My goal is to generate a Glossary in order to manually fix it and then use it for training. I’m welcome to suggestion if there are better ways to do that out there!
Thanks for your suggestion. I’ve been playing around with fast_align and I’m really happy with the results!
I’m thinking to leverage it a little more by using a custom train model and use the evaluate aspect of it to get the predict score from the model on each aligned piece generated from fast-align. I wonder if you ever tried that? I’m hoping to get even better results with this kind of filtering.
Hello Samuel, Glad you found fast_align useful, and you certainly got further than I did. I had intended to do some experiments but got side-tracked by other things
In the end, I used fast_align to provide the “Pharao” like aligment.

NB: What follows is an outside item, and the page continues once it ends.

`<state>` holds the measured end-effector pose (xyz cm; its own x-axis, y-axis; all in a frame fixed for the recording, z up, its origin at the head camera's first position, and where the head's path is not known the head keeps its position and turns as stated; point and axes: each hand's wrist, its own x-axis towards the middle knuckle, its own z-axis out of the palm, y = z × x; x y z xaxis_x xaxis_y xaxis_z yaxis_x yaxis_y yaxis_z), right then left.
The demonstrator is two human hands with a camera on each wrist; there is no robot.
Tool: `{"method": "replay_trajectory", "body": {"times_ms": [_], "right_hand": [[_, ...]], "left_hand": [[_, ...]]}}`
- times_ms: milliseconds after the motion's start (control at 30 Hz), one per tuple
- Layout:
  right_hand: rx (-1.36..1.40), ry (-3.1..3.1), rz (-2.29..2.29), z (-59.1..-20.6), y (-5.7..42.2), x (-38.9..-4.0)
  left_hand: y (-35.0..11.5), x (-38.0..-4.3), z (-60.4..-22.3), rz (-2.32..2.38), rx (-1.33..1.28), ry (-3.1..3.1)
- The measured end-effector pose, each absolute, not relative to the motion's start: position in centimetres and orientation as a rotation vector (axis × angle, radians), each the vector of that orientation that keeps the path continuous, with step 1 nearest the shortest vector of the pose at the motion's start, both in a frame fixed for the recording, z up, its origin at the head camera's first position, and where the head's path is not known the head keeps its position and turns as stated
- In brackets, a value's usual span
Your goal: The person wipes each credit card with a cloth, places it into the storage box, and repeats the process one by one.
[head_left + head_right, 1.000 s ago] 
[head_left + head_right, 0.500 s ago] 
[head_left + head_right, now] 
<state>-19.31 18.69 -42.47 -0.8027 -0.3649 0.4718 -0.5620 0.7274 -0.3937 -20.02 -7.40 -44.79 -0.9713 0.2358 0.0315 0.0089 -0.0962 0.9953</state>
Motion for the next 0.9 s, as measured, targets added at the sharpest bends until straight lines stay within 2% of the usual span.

From that I generate the 1 gram and then I assign a “accurate indicator” to each 1 gram based on frequency and percentage of the frequency of the source word. (Make sure to keep track of the id of the original sentence.) Then I generate all the n-gram and only keep the ones where the patterns meet theses requirements:
First word was considered accurate
Last word was considered accurate
No 2 consecutives word was considered not accurate
There most be atleast 2 consecutive word considered accurate between 2 word considered innacurate.
The maximum minus the minimum from the target sequence (word order) most be equal to the maximum minus the minimum of the source sequence (word order).
Target sequence (of the words) when reordered need to be all consecutives.
Using this technique provide me perfect n-grams. Of course, you need to do some fine tuning on the algo you use to determine what you consider accurate… but from the ngram I have looked at and the results of the models everything is perfect. I couldn’t be happier! My models are always right on, and even with a high beam search the suggestions are accurates.
So in the end, I didn’t have to train a model and rerun on top of it to filter out the ngrams (see my post above). Which would have added lots of overload in the training process.